Ancak, TEM ile protein yapısının belirlenmesi çok aşamalı bir süreçtir. Genellikle negatif leke TEM ²⁹ phosphotungsten (PT) ³⁰ veya uranyum ³¹ gibi ağır metallerin tuzları kullanarak örnek monodispersiteye değerlendirilmesi ile başlar. Olumsuz lekeli makromolekülün düşük çözünürlüklü bir modeli İmar genellikle yapılır ve moleküler yapı ²⁹ hakkında önemli bilgiler verebilir. Paralel,cryoEM başlayabilir kullanarak veri toplama. eser oluşum yanlış yorumlanmasından kaçınmak için negatif leke TEM verilerini değerlendirirken dikkatli olunmalıdır. Belirli bir artefakt fosfolipidler PT leke etkisi ve yan ³³ bakıldığında jeton yığınları benzeyen, uzun çubukların oluşumu ile sonuçlanan, ³² lipozomlar. Bu tür "rouleau" veya "yığınları" (bundan sonra "yığınları" olarak belirtilir) nanodiscs ³⁵ daha sonra da HDL ³⁴ için erken gözlenen ve bulundu.

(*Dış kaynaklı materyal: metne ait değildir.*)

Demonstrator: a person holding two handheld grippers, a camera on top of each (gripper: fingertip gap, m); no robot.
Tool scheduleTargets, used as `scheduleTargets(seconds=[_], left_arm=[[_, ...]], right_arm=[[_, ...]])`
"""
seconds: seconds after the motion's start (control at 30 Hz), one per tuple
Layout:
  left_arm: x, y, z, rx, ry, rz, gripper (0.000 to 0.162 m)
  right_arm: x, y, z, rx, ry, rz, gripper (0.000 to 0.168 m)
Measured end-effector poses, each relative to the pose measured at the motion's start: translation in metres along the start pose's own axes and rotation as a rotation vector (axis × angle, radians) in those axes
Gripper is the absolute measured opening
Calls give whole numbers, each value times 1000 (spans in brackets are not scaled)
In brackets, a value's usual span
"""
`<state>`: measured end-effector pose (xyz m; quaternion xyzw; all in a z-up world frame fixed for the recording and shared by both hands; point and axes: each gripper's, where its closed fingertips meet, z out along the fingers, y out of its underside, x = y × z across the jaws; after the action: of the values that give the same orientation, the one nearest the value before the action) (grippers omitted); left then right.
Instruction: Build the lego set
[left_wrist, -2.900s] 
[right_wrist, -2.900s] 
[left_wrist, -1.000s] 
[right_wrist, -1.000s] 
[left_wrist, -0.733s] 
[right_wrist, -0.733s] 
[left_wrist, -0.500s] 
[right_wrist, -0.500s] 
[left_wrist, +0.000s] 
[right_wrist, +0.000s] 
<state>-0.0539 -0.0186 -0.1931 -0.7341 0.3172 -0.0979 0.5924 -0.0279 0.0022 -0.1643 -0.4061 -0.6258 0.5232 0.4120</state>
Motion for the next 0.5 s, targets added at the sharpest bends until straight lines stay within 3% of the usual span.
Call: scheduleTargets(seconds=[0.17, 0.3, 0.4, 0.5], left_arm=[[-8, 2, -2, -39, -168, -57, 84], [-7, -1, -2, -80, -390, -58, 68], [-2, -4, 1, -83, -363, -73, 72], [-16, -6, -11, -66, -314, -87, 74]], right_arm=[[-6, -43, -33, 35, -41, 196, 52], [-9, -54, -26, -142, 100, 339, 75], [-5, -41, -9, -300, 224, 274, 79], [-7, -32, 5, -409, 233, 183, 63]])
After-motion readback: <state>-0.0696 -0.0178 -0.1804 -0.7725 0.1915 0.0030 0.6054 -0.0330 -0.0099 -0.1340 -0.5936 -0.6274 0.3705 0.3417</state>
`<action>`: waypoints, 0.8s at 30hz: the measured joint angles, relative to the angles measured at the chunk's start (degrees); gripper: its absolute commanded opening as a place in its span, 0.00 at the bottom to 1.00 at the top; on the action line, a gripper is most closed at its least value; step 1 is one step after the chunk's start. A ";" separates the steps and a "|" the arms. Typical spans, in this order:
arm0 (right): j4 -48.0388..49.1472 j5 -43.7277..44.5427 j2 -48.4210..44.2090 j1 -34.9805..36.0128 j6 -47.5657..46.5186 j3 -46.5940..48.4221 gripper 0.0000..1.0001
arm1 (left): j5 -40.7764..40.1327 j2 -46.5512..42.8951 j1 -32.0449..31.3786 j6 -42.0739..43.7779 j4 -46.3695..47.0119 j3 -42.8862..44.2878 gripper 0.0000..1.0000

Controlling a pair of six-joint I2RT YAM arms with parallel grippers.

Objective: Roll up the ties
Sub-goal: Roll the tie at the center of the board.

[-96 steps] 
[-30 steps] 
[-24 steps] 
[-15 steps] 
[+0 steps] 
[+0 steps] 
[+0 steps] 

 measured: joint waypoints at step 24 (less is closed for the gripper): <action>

membranların istif ve yeniden şekillendirme çeşitli nedenlerle oluşabilir. Örneğin, bir amonyum molibdat leke ³⁶ TEM görüntülemede bakır gibi ko-faktörler tarafından indüklenebilir. lipozomlar membran lipitlerinin bir kısmı böylece bakır iyonlarının eklenmesinden sonra lipozomlar istifleme, EDTA metal kompleks oluşturmayı taklit bir iminodiacetic asit kafa grubu içerdiği <sclass = "xref"> 36 kadar. İstifleme da bağlı olarak ya da lipid çift tabakaları bir protein ile, protein-protein etkileşimi olabilir ³⁷ (kullanılmış leke söz konusu değildir). PT tarafından fosfolipidlerin yığın oluşumu erken gözlendi; Ancak, daha sonra çalışma kaldırma veya bu eser oluşumu ³⁸ kaldırılmasına odaklanmıştır.

Burada, TEM ile membrana bağlanma proteinlerinin çalışma için istifleme NAPT'yi kaynaklı nanodisc yararlanmak için bir yöntem önerilmektedir. Kısacası, nanodiscs üzerinde bağlayıcı protein istifleme gelen nanodiscs önleyecektir. Istifleme nedenleri açık değildir rağmen, birbirlerine (Şekil 1A) sopa diskleri neden fosfolipid ve PT fosforil grubu arasında bir elektrostatik etkileşim olduğunu ³⁹ önerilmiştir. Protokolde arkasındaki hipotezi, bir protein, bir nanodisc bağlandığında, fosfolipid yüzeyinde en availa olmadığıdır bağlı proteini ile sterik engelleme, PT ile etkileşim için ble. Bu yığın oluşumunu (Şekil 1B) önleyecektir. İki sonuçlar çıkarılabilir. İlk olarak, istifleme önlenmesi ilgili protein ile membrana bağlı olduğu anlamına gelir. İkinci olarak, protein ND kompleksi kompleks kaba morfoloji elde etmek için standart tek parçacık işleme yöntemleri ^{^24,} ⁴⁰ ile muamele edilebilir. Ayrıca, sigara denaturasyon jel elektroforezi ya da dinamik ışık saçılımı gibi yöntemlerle analiz gerçekleştirilebilir.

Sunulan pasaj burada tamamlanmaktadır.